◆ BRIEF:
Return each line of the data below unchanged, please.

[Start of Attachment]

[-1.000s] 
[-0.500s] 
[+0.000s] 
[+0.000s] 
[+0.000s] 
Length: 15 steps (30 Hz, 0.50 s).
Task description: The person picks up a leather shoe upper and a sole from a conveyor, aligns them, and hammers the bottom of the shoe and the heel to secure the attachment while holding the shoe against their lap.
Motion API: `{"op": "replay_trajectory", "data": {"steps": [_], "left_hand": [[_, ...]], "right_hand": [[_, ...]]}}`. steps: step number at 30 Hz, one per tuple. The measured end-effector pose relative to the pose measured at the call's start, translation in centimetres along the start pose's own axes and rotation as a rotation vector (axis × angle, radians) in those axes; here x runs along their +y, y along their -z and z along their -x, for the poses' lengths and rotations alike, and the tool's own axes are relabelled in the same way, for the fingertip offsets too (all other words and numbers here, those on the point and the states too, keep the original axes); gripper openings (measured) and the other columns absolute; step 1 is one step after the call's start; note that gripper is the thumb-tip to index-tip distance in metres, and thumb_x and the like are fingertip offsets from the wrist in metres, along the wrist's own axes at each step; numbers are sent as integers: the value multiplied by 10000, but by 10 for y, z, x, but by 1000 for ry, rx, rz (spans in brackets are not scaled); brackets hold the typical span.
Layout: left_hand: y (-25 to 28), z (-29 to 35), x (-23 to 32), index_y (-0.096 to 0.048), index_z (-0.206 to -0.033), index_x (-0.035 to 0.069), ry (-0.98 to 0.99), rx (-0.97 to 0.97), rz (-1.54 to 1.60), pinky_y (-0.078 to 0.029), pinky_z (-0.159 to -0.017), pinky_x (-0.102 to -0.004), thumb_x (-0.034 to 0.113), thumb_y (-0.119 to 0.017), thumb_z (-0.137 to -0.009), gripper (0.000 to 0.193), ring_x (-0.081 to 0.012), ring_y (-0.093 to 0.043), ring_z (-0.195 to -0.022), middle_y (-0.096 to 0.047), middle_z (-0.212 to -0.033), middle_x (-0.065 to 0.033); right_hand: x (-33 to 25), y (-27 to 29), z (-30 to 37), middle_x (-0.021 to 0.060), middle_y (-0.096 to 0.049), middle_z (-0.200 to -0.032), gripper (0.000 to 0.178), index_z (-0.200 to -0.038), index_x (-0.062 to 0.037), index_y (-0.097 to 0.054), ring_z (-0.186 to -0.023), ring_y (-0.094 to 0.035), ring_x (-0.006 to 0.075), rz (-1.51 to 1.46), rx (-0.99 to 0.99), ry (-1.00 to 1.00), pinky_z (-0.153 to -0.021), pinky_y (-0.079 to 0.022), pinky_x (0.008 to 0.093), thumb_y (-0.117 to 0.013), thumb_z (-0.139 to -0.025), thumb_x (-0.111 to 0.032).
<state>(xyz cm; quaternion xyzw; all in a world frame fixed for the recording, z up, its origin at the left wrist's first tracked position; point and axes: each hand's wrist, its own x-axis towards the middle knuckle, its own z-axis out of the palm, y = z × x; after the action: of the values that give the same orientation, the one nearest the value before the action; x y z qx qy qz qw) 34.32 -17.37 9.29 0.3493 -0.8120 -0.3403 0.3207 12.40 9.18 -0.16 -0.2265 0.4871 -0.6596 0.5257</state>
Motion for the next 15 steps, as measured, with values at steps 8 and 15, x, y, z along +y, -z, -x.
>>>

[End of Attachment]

◆ THE COMPLETED TASK:
[-1.000s] 
[-0.500s] 
[+0.000s] 
[+0.000s] 
[+0.000s] 
Length: 15 steps (30 Hz, 0.50 s).
Task description: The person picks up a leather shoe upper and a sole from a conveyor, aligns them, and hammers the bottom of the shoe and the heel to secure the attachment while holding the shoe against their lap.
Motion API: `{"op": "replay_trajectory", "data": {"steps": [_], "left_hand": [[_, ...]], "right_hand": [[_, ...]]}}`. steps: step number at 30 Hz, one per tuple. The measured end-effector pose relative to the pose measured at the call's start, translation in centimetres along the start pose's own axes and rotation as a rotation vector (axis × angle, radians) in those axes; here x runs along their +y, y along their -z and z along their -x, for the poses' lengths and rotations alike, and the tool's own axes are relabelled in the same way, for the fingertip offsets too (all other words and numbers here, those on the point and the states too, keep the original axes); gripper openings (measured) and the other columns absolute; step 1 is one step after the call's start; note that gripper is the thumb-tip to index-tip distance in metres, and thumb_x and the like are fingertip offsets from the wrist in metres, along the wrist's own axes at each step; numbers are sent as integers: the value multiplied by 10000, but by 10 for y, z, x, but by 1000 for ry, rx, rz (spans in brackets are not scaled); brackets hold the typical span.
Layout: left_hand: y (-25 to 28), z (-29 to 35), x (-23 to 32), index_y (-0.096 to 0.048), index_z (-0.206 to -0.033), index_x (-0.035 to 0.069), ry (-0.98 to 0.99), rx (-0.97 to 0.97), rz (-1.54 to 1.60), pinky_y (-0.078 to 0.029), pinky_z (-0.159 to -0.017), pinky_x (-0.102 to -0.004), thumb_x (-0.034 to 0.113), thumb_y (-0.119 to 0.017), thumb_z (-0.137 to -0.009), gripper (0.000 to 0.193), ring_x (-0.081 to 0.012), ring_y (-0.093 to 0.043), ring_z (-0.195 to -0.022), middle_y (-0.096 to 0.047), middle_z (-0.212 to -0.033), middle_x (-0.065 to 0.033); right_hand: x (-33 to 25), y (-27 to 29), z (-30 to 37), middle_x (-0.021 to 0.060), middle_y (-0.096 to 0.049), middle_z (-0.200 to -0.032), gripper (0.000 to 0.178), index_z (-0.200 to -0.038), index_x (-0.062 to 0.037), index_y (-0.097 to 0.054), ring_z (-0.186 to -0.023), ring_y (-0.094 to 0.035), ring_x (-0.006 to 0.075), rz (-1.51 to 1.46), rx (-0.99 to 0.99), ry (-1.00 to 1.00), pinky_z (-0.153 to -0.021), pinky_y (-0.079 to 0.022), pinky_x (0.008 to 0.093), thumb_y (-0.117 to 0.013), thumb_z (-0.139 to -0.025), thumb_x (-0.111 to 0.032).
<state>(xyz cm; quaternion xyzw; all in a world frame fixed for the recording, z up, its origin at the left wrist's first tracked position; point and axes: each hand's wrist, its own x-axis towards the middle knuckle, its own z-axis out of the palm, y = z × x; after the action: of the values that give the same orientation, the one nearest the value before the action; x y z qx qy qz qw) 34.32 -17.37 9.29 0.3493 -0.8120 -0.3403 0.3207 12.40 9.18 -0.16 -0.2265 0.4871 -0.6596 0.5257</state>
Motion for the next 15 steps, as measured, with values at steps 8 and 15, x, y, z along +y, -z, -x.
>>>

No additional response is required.